Es ist Montagabend, der dritte im Monat März. Aus der Gaststube der „Goldenen Rose“ erklingen altbekannte Volkslieder - „Der Weg zu mein Diandl is stoani“, „Frau Wirtin, was san ma denn schuldig“ oder „Brüada, füllts ma an mei Glaserl“ ist da etwa zu hören. „Ja bei den Volksliedern geht es vielfach ums Trinken, um die Liebe, um das Sterben und manchmal auch um Jäger und Wilderer“, schmunzelt Josef Koppensteiner, der die Lieder heute auf seiner Steirischen Ziehharmonika begleitet.
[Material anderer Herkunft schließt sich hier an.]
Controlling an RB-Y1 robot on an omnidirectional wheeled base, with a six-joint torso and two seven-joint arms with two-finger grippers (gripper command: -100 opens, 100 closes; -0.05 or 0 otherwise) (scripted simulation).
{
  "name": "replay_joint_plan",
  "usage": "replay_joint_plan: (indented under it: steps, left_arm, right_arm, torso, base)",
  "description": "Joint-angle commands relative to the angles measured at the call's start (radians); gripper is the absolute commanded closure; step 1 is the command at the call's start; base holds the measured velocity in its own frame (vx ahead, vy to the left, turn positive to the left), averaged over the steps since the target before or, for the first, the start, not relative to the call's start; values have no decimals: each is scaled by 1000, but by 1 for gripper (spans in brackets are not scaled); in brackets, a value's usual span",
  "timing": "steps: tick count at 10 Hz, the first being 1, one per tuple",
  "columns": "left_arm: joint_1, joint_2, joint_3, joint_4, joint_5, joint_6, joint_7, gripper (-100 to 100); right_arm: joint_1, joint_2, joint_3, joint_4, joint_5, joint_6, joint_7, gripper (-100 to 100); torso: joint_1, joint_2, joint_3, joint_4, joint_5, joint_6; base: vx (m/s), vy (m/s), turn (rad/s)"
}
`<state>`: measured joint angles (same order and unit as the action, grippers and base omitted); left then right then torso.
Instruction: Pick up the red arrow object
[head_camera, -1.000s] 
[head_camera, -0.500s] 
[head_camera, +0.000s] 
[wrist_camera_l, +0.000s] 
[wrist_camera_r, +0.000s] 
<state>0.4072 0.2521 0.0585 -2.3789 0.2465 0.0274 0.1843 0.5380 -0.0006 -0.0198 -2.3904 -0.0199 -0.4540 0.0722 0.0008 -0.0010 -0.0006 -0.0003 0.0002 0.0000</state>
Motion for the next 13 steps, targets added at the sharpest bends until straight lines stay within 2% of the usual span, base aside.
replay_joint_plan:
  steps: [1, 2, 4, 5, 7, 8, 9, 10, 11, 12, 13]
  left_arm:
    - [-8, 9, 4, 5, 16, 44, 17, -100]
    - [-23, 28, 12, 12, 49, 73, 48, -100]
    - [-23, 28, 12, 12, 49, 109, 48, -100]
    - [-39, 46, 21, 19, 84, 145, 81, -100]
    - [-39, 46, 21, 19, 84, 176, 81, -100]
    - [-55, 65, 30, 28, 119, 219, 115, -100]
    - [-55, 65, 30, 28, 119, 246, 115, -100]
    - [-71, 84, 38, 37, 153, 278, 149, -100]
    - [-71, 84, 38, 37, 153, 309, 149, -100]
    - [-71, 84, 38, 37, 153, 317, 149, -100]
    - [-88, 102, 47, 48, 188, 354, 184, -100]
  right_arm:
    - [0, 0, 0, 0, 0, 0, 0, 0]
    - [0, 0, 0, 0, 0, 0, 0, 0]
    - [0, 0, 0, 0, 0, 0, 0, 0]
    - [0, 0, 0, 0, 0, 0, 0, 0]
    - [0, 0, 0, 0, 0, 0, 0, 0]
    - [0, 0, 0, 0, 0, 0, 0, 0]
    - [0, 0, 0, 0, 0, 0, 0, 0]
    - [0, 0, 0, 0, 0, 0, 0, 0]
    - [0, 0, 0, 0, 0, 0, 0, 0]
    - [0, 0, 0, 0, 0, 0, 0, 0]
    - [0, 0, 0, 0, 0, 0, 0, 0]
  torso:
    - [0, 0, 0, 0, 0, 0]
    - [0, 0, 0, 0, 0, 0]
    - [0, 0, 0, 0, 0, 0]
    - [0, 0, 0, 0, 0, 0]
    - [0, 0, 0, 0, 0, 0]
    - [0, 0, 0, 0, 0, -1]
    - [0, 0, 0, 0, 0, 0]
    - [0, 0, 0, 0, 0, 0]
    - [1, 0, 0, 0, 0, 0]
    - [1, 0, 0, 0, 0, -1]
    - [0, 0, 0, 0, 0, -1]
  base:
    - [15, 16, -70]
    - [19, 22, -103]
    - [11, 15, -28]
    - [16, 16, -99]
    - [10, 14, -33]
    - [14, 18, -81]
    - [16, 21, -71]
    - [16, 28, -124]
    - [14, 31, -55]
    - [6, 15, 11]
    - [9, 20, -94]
Seit Herbst 2017 wird im Wirtshaus geträllert
Über Jahre diskutiert, wurde im vergangenen Herbst die Idee von Christian Löschenbrand schließlich umgesetzt. Unter dem Motto „Sing“ mit“ werden altbekannte Volkslieder angestimmt, jeder der Lust hat, kann sich einbringen, ohne dabei Angst vor falschen Tönen oder Textlücken zu haben.
„Bitte keine Scheu davor haben, ob man nun richtig oder falsch singt, es geht viel mehr darum, gerne zu singen, ganz ungezwungen“, lädt Christian Löschenbrand, Sänger bei den Comedian Vocalists, Interessierte herzlich dazu ein.
Jeden dritten Montag im Monat
Derzeit treffen sich zwischen vier und acht Leute jeden dritten Montag (19.30 Uhr) im Monat, „wir wollen natürlich mehr werden, gerne dürfen Instrumente mitgebracht werden“, so Löschenbrand. Gemeinsames Singen, alte „Hodan“ aufleben zu lassen und mit dem ein oder anderen Witz zu würzen - das ist die Idee der Organisatoren. „So wie es halt früher im Wirtshaus üblich war - etwa vor der Zeit des Fernsehens“, erklärt Löschenbrand.
Mut zur eigenen Stimme
„Das wahrscheinlich größte Problem ist, dass viele sich heute nicht mehr trauen, einfach mal ein Lied anzustimmen“, meint Koppensteiner, der in Musikschule oder Gymnasium unterrichtet und in einigen Ensembles tätig ist. Zwar werde oft unter dem Christbaum oder mit den eigenen Kindern gesungen, dann aber werde das gemeinsame Musizieren zumeist weniger.
„Vor allem Volkslieder haben fast keinen Platz mehr, sie sind anscheinend nicht hipp“, so Löschenbrand, der dies gerne ändern würde. Und in diesem Genre dürfe es ruhig auch mal etwas gröber zugehen, selbst wenn man nur mitbrummt, sei das auch Singen, grinst Koppensteiner.
Claudia Pettrich, die die Gruppe an diesem Abend mit ihrer Geige bereichert, ist überzeugt davon, dass jeder Mensch singen kann, „oft fehlt halt nur die Übung und das Quäntchen Mut“.
Nächste Wirtshaus-Singerei: 14. Mai
Aufgepasst: ganz einfach geübt werden kann ab sofort jeden dritten Montag im Monat (19.30 Uhr, zukünftig im GH Schierhuber). Die nächste Wirtshaus-Singerei findet am 14. Mai statt (keine Anmeldung erforderlich).